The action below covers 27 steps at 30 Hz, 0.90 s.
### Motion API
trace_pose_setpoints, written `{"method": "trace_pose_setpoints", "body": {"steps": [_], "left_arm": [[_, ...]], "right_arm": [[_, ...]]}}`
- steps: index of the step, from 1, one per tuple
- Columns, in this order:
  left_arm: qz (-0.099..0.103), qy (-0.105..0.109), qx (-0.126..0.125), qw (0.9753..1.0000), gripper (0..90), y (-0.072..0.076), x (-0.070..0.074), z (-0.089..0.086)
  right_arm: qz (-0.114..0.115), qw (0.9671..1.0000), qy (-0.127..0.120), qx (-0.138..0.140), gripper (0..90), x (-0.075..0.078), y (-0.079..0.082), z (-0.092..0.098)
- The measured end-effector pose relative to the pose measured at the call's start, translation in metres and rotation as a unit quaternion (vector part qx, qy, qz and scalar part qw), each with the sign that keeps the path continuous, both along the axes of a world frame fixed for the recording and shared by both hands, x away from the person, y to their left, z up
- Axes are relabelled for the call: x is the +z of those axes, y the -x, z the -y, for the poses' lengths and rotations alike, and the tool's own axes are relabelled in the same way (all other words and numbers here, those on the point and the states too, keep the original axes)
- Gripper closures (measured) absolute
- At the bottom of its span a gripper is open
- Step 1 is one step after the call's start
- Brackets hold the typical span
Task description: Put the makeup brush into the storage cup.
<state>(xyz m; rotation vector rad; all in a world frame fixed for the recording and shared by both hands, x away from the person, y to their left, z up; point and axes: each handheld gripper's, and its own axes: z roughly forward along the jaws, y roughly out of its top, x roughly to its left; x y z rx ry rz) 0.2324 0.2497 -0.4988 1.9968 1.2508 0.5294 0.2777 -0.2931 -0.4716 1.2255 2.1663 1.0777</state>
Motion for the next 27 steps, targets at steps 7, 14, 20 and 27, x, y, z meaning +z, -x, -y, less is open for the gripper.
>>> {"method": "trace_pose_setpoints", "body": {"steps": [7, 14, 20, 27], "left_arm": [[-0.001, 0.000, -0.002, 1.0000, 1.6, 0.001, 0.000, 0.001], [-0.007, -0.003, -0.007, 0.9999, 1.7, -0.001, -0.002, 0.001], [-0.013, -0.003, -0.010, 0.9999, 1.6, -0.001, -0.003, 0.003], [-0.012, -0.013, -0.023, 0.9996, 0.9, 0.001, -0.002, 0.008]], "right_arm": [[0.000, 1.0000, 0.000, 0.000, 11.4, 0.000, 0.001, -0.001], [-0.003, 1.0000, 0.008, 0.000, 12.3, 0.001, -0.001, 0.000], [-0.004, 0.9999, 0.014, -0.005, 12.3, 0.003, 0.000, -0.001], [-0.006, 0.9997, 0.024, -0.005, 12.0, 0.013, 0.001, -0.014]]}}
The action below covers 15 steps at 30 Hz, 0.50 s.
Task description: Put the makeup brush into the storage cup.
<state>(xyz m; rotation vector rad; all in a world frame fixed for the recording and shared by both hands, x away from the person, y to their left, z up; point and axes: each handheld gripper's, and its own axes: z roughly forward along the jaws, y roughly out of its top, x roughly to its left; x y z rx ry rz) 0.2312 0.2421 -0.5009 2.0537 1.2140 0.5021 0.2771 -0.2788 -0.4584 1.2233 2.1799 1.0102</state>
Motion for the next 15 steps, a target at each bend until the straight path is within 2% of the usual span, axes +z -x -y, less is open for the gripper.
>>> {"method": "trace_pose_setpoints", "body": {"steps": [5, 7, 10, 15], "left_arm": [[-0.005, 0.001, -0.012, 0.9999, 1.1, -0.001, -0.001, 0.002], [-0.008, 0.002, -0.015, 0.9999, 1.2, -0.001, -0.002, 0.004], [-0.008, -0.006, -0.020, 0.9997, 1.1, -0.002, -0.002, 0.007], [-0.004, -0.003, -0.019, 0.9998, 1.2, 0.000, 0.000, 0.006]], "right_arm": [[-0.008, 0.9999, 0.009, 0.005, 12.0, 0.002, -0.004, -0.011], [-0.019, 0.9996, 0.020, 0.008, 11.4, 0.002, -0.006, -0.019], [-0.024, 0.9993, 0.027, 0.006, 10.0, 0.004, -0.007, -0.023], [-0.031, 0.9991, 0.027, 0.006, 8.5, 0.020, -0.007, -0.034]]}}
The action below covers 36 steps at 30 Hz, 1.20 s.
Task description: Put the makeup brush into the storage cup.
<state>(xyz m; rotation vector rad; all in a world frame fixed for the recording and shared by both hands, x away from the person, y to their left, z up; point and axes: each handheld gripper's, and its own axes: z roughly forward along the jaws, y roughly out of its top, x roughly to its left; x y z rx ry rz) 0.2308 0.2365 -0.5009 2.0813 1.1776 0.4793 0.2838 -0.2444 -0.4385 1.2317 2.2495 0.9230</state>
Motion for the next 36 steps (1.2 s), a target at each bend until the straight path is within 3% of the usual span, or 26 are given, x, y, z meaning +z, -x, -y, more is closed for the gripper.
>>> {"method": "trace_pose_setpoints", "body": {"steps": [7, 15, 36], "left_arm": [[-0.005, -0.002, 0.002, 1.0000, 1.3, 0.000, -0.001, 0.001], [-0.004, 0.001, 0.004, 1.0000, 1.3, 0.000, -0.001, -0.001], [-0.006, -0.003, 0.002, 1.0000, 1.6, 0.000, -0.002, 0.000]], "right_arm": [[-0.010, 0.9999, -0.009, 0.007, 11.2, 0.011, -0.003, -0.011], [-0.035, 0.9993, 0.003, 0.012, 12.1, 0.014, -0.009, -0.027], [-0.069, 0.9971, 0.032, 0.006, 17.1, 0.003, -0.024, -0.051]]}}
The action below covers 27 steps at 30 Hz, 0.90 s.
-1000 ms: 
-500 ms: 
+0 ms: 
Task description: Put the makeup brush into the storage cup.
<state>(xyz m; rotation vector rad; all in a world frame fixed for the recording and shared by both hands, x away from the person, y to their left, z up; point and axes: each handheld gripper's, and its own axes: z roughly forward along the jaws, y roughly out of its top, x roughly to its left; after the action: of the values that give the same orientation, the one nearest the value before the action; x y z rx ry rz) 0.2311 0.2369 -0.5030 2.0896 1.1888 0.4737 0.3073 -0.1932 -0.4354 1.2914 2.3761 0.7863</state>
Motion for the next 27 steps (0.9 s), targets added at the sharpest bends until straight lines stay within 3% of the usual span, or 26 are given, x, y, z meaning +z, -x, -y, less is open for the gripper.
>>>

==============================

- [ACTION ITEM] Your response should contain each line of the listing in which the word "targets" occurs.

- [SOLUTION TO THE EXERCISE]
Motion for the next 27 steps, targets at steps 7, 14, 20 and 27, x, y, z meaning +z, -x, -y, less is open for the gripper.
Motion for the next 27 steps (0.9 s), targets added at the sharpest bends until straight lines stay within 3% of the usual span, or 26 are given, x, y, z meaning +z, -x, -y, less is open for the gripper.

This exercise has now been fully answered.